The persecution of Armenians in the Ottoman Empire started in 1914. Initially, it was just boycotting Armenian businesses and shops. But within months it culminated into acts of violence and the murder of key Armenian politicians and persons of importance. By April 15, 1915, almost 25,000 Armenians are slain in the Van province.
On April 24, 1915, the Ottomans arrested 250 Armenian intellectuals and community leaders in Constantinople and sent to Chankri and Ayash, where they were later slain.
On the same day, the editors and staff of Azadamart, the leading Armenian newspaper of Constantinople, were arrested to be executed on June 15 in Diyarbekir, where they had taken and imprisoned.
The Armenian Patriarch of Constantinople and Zohrab and Armenian deputy in the Ottoman Parliament petitioned to the Turkish authorities on behalf of the arrested Armenians of Constantinople. The answer was that the government was dissolving the Armenian political organizations.
Within nine months, more than 600,000 Armenians were massacred. Of those who were deported during that time, more than 400,000 died of the brutalities and privations of the southward march into Mesopotamia, raising the victims to one million. This became known as the Armenian Genocide.
In addition, 200,000 Armenians were forcibly converted to Islam to give Armenia a new Turkish sense of identity and strip the Armenian people of their past as the first Christian state in the world.

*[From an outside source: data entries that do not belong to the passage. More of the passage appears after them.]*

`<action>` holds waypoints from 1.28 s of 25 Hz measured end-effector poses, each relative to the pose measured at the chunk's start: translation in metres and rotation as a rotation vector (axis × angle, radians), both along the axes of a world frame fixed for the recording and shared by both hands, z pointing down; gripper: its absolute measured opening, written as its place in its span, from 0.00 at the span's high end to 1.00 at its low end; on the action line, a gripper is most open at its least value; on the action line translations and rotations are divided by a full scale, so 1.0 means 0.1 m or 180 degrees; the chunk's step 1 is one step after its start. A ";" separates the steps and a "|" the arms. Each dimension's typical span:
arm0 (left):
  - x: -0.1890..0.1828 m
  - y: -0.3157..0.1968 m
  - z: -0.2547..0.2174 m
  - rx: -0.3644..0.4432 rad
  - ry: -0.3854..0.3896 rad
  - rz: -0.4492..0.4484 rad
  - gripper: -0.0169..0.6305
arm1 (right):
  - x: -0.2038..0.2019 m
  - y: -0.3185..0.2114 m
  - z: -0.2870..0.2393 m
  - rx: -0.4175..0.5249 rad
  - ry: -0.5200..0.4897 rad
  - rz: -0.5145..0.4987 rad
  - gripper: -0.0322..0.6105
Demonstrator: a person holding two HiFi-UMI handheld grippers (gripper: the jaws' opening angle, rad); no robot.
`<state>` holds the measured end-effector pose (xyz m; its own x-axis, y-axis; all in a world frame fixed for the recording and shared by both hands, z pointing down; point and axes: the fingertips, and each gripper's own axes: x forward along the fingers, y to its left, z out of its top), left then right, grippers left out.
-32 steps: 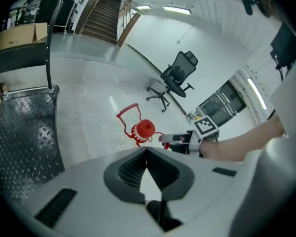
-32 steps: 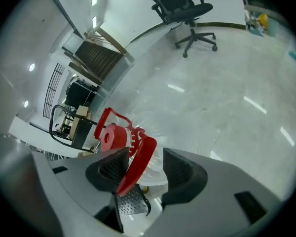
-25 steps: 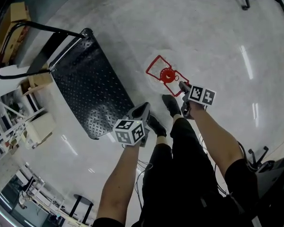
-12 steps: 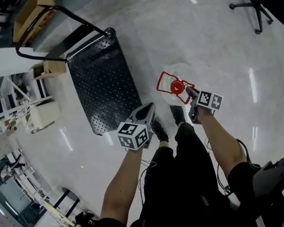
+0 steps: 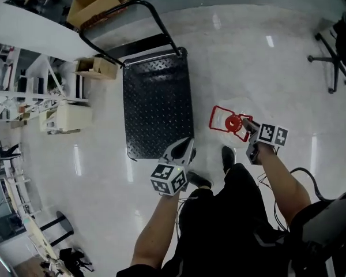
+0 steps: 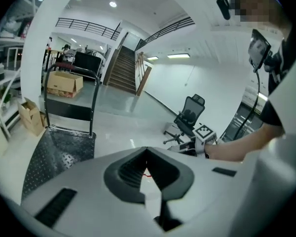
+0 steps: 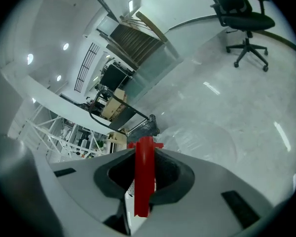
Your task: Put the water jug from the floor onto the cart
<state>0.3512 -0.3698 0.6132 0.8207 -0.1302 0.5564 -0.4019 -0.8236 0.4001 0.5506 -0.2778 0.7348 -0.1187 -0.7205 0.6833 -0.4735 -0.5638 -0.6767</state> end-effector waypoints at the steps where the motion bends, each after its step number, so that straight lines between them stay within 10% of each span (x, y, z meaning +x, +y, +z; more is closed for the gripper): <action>1: -0.10 0.00 -0.08 0.0039 0.0021 -0.0045 0.98 | -0.06 -0.07 -0.12 0.0022 0.0023 -0.0064 0.84; 15: -2.24 -0.58 -0.68 0.0257 0.0237 -0.1233 0.97 | -1.78 -1.81 -1.18 0.0565 0.0062 -0.0894 0.84; 32: -4.38 -0.73 -0.65 0.0378 0.0291 -0.2245 0.97 | -4.58 -2.97 -0.75 0.0380 -0.0190 -0.1992 0.84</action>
<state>-0.0867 -0.4430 0.5479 0.5615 -0.7016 0.4387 -0.8233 -0.4204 0.3814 0.0922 -0.5753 0.6594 -0.5770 -0.5732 0.5817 -0.6483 -0.1118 -0.7532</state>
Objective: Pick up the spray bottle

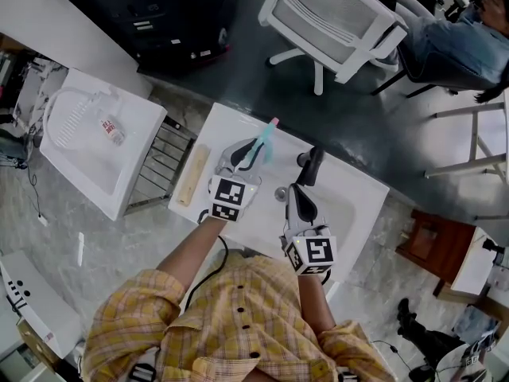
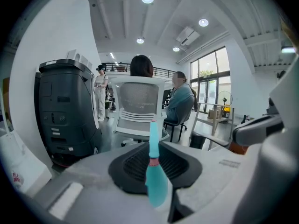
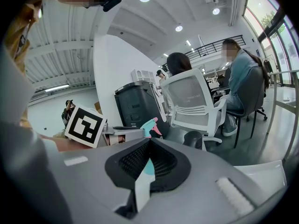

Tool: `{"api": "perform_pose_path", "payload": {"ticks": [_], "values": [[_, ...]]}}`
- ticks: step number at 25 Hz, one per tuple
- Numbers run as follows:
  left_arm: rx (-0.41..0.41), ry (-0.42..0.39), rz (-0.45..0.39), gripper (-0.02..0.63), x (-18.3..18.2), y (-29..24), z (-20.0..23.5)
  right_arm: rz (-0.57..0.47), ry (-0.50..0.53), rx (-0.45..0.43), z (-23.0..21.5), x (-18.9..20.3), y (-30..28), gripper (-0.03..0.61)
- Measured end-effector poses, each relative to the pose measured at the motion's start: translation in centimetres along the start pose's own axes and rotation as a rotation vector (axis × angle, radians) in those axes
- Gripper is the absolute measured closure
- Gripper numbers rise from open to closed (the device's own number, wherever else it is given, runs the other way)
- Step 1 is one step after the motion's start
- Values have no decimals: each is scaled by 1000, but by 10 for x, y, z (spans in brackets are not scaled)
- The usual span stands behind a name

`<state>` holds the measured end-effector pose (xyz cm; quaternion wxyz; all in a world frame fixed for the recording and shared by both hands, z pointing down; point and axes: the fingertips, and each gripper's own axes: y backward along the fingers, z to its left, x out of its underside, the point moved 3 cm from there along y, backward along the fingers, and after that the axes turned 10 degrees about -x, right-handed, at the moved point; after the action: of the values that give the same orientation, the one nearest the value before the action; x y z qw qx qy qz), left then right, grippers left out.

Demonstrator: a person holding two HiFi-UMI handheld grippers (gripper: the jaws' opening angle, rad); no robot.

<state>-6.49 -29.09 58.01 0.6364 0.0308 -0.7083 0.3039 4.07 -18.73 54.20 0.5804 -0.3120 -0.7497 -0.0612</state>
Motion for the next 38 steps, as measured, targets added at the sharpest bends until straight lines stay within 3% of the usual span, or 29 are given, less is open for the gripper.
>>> {"api": "perform_pose_path", "payload": {"ticks": [38], "values": [[-83,38,-177,552,-67,104,-21,-113,110,-6,34,-63,51,578]]}}
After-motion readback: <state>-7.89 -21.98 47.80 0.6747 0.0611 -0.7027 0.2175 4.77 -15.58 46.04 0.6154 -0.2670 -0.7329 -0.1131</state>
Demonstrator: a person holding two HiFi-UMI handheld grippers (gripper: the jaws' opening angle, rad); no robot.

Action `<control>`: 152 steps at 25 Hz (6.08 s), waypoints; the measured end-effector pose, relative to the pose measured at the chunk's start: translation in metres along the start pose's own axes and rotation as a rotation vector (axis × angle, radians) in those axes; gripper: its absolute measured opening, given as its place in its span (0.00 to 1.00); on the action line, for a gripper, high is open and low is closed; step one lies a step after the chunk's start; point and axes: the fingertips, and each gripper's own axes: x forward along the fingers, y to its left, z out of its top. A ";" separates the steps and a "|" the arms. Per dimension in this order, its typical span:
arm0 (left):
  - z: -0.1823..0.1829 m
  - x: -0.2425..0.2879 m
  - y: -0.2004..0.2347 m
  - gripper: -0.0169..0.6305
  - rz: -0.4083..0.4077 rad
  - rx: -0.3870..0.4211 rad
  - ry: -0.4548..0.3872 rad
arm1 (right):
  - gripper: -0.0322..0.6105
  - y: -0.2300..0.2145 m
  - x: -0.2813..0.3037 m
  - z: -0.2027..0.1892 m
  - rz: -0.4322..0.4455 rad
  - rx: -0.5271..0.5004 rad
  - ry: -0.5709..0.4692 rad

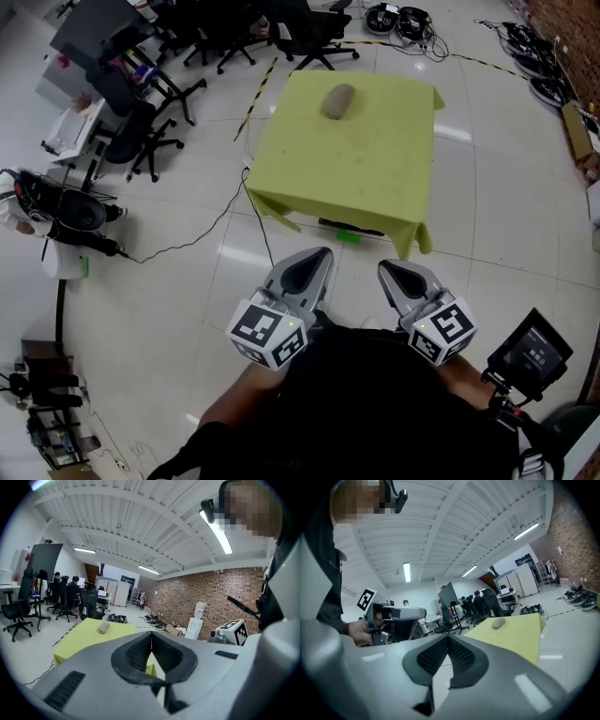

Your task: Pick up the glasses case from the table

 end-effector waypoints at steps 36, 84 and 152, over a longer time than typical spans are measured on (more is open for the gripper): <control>0.039 0.010 0.223 0.04 -0.106 -0.062 -0.044 | 0.05 0.013 0.209 0.029 -0.112 -0.081 0.065; 0.044 0.004 0.349 0.04 -0.152 -0.107 -0.092 | 0.05 0.032 0.327 0.035 -0.151 -0.168 0.103; 0.063 0.386 0.351 0.20 -0.041 0.052 0.275 | 0.05 -0.278 0.271 0.111 -0.278 0.127 0.089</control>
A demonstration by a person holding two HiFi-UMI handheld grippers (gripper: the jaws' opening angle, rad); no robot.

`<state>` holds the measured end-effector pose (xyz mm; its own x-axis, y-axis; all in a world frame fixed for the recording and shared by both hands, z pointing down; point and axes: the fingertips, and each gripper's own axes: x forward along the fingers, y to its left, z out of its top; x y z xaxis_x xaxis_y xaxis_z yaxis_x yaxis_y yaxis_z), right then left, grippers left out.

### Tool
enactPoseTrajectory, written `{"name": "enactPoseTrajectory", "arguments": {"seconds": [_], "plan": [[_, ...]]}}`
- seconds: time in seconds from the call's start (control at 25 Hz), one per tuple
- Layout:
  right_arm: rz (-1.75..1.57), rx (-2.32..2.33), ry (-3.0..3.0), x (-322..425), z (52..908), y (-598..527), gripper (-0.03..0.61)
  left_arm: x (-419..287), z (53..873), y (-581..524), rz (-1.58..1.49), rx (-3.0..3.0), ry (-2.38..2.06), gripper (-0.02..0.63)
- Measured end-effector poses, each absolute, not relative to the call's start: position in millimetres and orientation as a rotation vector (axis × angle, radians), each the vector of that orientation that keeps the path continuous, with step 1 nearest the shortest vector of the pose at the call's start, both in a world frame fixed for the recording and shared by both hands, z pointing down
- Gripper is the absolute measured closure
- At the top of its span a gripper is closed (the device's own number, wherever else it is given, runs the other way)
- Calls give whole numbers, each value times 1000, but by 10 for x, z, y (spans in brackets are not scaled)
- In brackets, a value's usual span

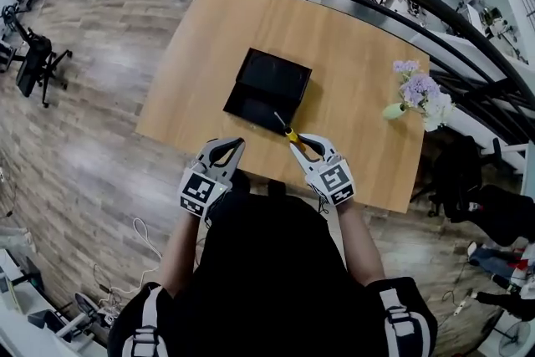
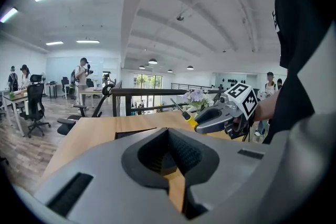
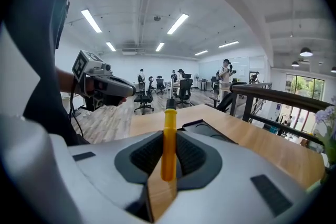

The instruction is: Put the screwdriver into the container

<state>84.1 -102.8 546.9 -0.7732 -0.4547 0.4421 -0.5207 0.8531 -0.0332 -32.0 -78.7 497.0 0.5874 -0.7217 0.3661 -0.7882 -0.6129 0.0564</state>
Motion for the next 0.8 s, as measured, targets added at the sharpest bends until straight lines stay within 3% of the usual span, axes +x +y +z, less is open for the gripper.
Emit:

On August 30, 1922, Armenians who were living in Smyrna were victims of more Turkish atrocities. The “Smyrna Disaster” of 1922 that aimed at Christian Greeks who were living in the seaside city involved thousands of Armenians. Turkish soldiers and civilians set all Greek and Armenian neighborhoods on fire, forcing the fleeing of Greeks and Armenians to the harbor, where thousands were killed or drowned.
On April 24, 1919, prominent figures of the Armenian community that had survived held a commemoration ceremony at the St. Trinity Armenian church in Istanbul. Following its initial commemoration in 1919, the date became the annual day of remembrance for the Armenian Genocide.
Yet, ever since the horrific events of 1915, Turkey is methodically denying the Armenian genocide. But despite Turkish denials, it is unanimously verified by the International Association of Genocide Scholars and accepted by nations that uphold moral responsibility above political purposes.